## EXERCISE PROMPT
Give back every record word for word, keeping the pictures out.

BEGIN

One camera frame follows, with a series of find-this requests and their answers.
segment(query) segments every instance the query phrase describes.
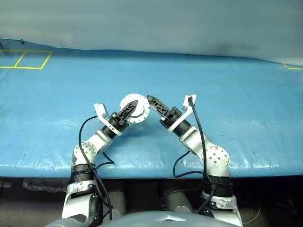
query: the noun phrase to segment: white mounting plate
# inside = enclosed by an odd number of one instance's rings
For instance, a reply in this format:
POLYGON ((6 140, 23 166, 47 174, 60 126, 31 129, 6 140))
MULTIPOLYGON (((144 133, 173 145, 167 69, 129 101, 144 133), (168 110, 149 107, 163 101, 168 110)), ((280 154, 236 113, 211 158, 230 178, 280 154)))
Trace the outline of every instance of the white mounting plate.
POLYGON ((128 103, 138 100, 137 107, 135 111, 126 120, 130 123, 137 124, 143 122, 148 117, 150 113, 150 104, 144 96, 140 94, 129 94, 125 96, 120 103, 120 110, 122 110, 128 103))
POLYGON ((188 103, 188 98, 192 97, 193 98, 193 104, 196 103, 196 98, 197 95, 186 95, 184 98, 184 102, 183 102, 183 109, 187 110, 187 108, 189 107, 189 103, 188 103))

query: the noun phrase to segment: yellow tape square
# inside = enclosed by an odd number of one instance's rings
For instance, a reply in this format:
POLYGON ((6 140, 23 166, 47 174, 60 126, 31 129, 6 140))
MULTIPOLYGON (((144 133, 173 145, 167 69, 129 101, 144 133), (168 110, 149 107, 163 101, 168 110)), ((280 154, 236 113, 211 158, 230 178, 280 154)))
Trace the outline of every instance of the yellow tape square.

END

## EXERCISE SOLUTION
One camera frame follows, with a series of find-this requests and their answers.
segment(query) segments every instance the query phrase describes.
query: the noun phrase to segment: white mounting plate
# inside = enclosed by an odd number of one instance's rings
For instance, a reply in this format:
POLYGON ((6 140, 23 166, 47 174, 60 126, 31 129, 6 140))
MULTIPOLYGON (((144 133, 173 145, 167 69, 129 101, 144 133), (168 110, 149 107, 163 101, 168 110)), ((280 154, 236 113, 211 158, 230 178, 280 154)))
Trace the outline of every instance of the white mounting plate.
POLYGON ((128 103, 138 100, 137 107, 135 111, 126 120, 130 123, 137 124, 143 122, 148 117, 150 113, 150 104, 144 96, 140 94, 129 94, 125 96, 120 103, 120 110, 122 110, 128 103))
POLYGON ((188 103, 188 98, 192 97, 193 98, 193 104, 196 103, 196 98, 197 95, 186 95, 184 98, 184 102, 183 102, 183 109, 187 110, 187 108, 189 107, 189 103, 188 103))

query: the noun phrase to segment: yellow tape square
# inside = enclosed by an odd number of one instance's rings
For instance, a reply in this format:
POLYGON ((6 140, 23 166, 47 174, 60 126, 31 129, 6 140))
MULTIPOLYGON (((144 133, 173 145, 167 69, 129 101, 144 133), (168 110, 149 107, 163 101, 168 110)), ((280 154, 236 113, 211 158, 230 178, 280 154)))
Trace the outline of every instance of the yellow tape square.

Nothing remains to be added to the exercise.